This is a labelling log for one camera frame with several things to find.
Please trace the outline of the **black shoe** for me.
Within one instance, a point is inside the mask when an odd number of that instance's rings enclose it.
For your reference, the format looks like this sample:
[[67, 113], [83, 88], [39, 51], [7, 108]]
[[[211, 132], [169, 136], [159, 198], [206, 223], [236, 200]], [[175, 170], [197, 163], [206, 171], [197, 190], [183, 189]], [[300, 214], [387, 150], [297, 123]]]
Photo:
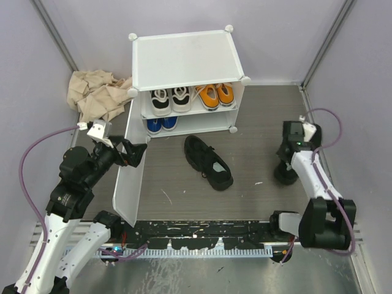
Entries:
[[[322, 128], [316, 124], [317, 131], [312, 137], [311, 143], [315, 145], [315, 149], [322, 144]], [[292, 185], [297, 179], [298, 175], [291, 167], [291, 162], [283, 162], [280, 160], [278, 166], [274, 169], [274, 177], [283, 185]]]
[[214, 190], [223, 191], [233, 184], [229, 166], [215, 153], [212, 146], [194, 135], [184, 141], [184, 153], [190, 166], [207, 179]]

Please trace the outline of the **blue sneaker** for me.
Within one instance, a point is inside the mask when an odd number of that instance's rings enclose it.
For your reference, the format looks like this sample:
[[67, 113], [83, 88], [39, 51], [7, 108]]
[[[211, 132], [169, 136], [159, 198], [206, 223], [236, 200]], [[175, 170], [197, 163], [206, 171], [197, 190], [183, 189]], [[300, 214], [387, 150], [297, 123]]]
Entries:
[[173, 129], [175, 129], [177, 121], [177, 116], [162, 118], [162, 128], [166, 131], [172, 131]]
[[158, 134], [162, 129], [162, 120], [160, 118], [148, 119], [147, 130], [149, 134]]

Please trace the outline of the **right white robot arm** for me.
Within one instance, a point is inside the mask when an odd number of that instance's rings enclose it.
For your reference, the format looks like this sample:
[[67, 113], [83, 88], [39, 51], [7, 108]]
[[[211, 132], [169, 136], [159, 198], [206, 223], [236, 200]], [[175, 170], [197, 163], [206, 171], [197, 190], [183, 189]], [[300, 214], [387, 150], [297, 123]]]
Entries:
[[285, 186], [300, 181], [309, 202], [303, 214], [272, 213], [268, 232], [275, 241], [283, 241], [291, 234], [303, 247], [348, 252], [355, 247], [356, 205], [353, 200], [343, 199], [327, 177], [317, 152], [321, 140], [322, 130], [317, 124], [283, 122], [274, 177]]

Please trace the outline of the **orange sneaker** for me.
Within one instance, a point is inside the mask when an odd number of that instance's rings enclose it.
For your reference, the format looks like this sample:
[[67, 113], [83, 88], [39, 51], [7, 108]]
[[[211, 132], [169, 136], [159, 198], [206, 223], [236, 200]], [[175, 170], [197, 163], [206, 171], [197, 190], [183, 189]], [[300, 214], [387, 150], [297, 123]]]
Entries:
[[231, 83], [219, 83], [215, 85], [219, 103], [224, 107], [230, 107], [234, 102], [234, 94]]
[[219, 107], [217, 91], [213, 84], [195, 86], [192, 101], [195, 99], [200, 99], [203, 107], [208, 111], [215, 111]]

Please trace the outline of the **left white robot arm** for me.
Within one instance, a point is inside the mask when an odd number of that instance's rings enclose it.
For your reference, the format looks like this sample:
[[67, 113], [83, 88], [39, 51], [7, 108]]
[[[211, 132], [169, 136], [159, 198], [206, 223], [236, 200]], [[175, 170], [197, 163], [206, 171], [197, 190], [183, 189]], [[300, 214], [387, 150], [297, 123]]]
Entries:
[[93, 187], [112, 165], [138, 167], [147, 149], [145, 143], [133, 145], [122, 136], [111, 136], [110, 140], [109, 146], [95, 140], [91, 153], [82, 146], [65, 152], [59, 166], [61, 180], [50, 195], [39, 242], [19, 280], [6, 286], [3, 293], [69, 293], [100, 247], [121, 239], [121, 218], [101, 211], [77, 245], [64, 253], [94, 197]]

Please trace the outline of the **white cabinet door panel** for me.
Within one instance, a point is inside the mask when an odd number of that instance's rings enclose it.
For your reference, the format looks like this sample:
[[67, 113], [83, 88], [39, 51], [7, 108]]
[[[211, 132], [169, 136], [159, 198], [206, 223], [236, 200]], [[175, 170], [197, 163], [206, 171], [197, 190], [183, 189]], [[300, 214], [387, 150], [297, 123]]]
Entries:
[[[142, 136], [141, 140], [137, 141], [130, 139], [127, 140], [134, 145], [140, 143], [147, 144], [145, 136]], [[145, 166], [145, 153], [137, 168], [131, 167], [130, 165], [119, 167], [115, 191], [113, 194], [114, 210], [131, 227], [134, 227], [137, 221], [143, 171]]]

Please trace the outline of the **black white sneaker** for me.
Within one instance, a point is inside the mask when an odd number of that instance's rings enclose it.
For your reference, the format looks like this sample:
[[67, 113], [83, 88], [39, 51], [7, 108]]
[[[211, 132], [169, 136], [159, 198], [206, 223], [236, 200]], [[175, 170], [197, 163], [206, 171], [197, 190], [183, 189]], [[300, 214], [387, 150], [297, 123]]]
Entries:
[[167, 116], [171, 112], [170, 100], [166, 89], [151, 91], [153, 113], [156, 116]]
[[191, 94], [189, 87], [177, 87], [171, 89], [172, 109], [177, 113], [191, 110]]

══════

Exercise goal
Although the records contain pictures, transcribe only their text, exactly as written.

Response to this task
This is a labelling log for one camera frame with several things to find.
Please trace the outline of the **black shoe** for me.
Within one instance, a point is inside the mask when an odd number of that instance's rings enclose it.
For your reference, the format looks like this sample:
[[67, 113], [83, 88], [39, 51], [7, 108]]
[[[211, 132], [169, 136], [159, 198], [206, 223], [236, 200]], [[175, 170], [197, 163], [206, 171], [197, 190], [183, 189]], [[300, 214], [387, 150], [297, 123]]]
Photo:
Entries:
[[[322, 128], [316, 124], [317, 131], [312, 137], [311, 143], [315, 145], [315, 149], [322, 144]], [[292, 185], [297, 179], [298, 175], [291, 167], [291, 162], [283, 162], [280, 160], [278, 166], [274, 169], [274, 177], [283, 185]]]
[[214, 190], [223, 191], [233, 184], [229, 166], [215, 153], [212, 146], [194, 135], [184, 141], [184, 153], [190, 166], [207, 179]]

Please trace the outline of the **blue sneaker** for me.
Within one instance, a point is inside the mask when an odd number of that instance's rings enclose it.
For your reference, the format looks like this sample:
[[67, 113], [83, 88], [39, 51], [7, 108]]
[[[211, 132], [169, 136], [159, 198], [206, 223], [236, 200]], [[175, 170], [197, 163], [206, 171], [197, 190], [183, 189]], [[300, 214], [387, 150], [297, 123]]]
Entries:
[[173, 129], [175, 129], [177, 121], [177, 116], [162, 118], [162, 128], [166, 131], [172, 131]]
[[158, 134], [162, 129], [162, 120], [160, 118], [148, 119], [147, 130], [149, 134]]

Please trace the outline of the **right white robot arm** for me.
Within one instance, a point is inside the mask when an odd number of that instance's rings enclose it.
For your reference, the format looks like this sample:
[[67, 113], [83, 88], [39, 51], [7, 108]]
[[[211, 132], [169, 136], [159, 198], [206, 223], [236, 200]], [[175, 170], [197, 163], [206, 171], [197, 190], [183, 189]], [[300, 214], [387, 150], [297, 123]]]
Entries:
[[285, 186], [300, 181], [309, 202], [303, 214], [272, 213], [268, 232], [275, 241], [283, 241], [291, 234], [303, 247], [348, 252], [355, 247], [356, 205], [353, 200], [343, 199], [327, 177], [317, 152], [321, 140], [322, 130], [317, 124], [283, 122], [274, 177]]

Please trace the outline of the **orange sneaker** for me.
Within one instance, a point is inside the mask when an odd number of that instance's rings enclose it.
For your reference, the format looks like this sample:
[[67, 113], [83, 88], [39, 51], [7, 108]]
[[[211, 132], [169, 136], [159, 198], [206, 223], [236, 200]], [[175, 170], [197, 163], [206, 171], [197, 190], [183, 189]], [[300, 214], [387, 150], [297, 123]]]
Entries:
[[231, 83], [219, 83], [215, 85], [219, 103], [224, 107], [230, 107], [234, 102], [234, 94]]
[[219, 107], [217, 91], [213, 84], [195, 86], [192, 101], [195, 99], [200, 99], [203, 107], [208, 111], [215, 111]]

Please trace the outline of the **left white robot arm** for me.
Within one instance, a point is inside the mask when an odd number of that instance's rings enclose it.
For your reference, the format looks like this sample:
[[67, 113], [83, 88], [39, 51], [7, 108]]
[[[211, 132], [169, 136], [159, 198], [206, 223], [236, 200]], [[175, 170], [197, 163], [206, 171], [197, 190], [183, 189]], [[300, 214], [387, 150], [297, 123]]]
Entries:
[[93, 187], [112, 165], [138, 167], [147, 149], [145, 143], [133, 145], [122, 136], [111, 136], [110, 140], [109, 146], [95, 140], [91, 153], [82, 146], [65, 152], [59, 166], [61, 180], [50, 195], [39, 242], [19, 280], [6, 286], [3, 293], [69, 293], [100, 247], [121, 239], [121, 218], [101, 211], [77, 245], [64, 253], [94, 197]]

Please trace the outline of the **white cabinet door panel** for me.
Within one instance, a point is inside the mask when an odd number of that instance's rings enclose it.
For your reference, the format looks like this sample:
[[67, 113], [83, 88], [39, 51], [7, 108]]
[[[211, 132], [169, 136], [159, 198], [206, 223], [236, 200]], [[175, 170], [197, 163], [206, 171], [197, 190], [183, 189]], [[300, 214], [387, 150], [297, 123]]]
Entries:
[[[142, 136], [141, 140], [137, 141], [130, 139], [127, 140], [134, 145], [140, 143], [147, 144], [145, 136]], [[145, 166], [145, 153], [137, 168], [131, 167], [130, 165], [119, 167], [115, 191], [113, 194], [114, 210], [131, 227], [134, 227], [137, 221], [143, 171]]]

Please trace the outline of the **black white sneaker** for me.
Within one instance, a point is inside the mask when an odd number of that instance's rings enclose it.
For your reference, the format looks like this sample:
[[67, 113], [83, 88], [39, 51], [7, 108]]
[[[211, 132], [169, 136], [159, 198], [206, 223], [236, 200]], [[175, 170], [197, 163], [206, 171], [197, 190], [183, 189]], [[300, 214], [387, 150], [297, 123]]]
Entries:
[[167, 116], [171, 112], [170, 100], [166, 89], [151, 91], [153, 113], [156, 116]]
[[191, 94], [189, 87], [177, 87], [171, 89], [172, 109], [177, 113], [191, 110]]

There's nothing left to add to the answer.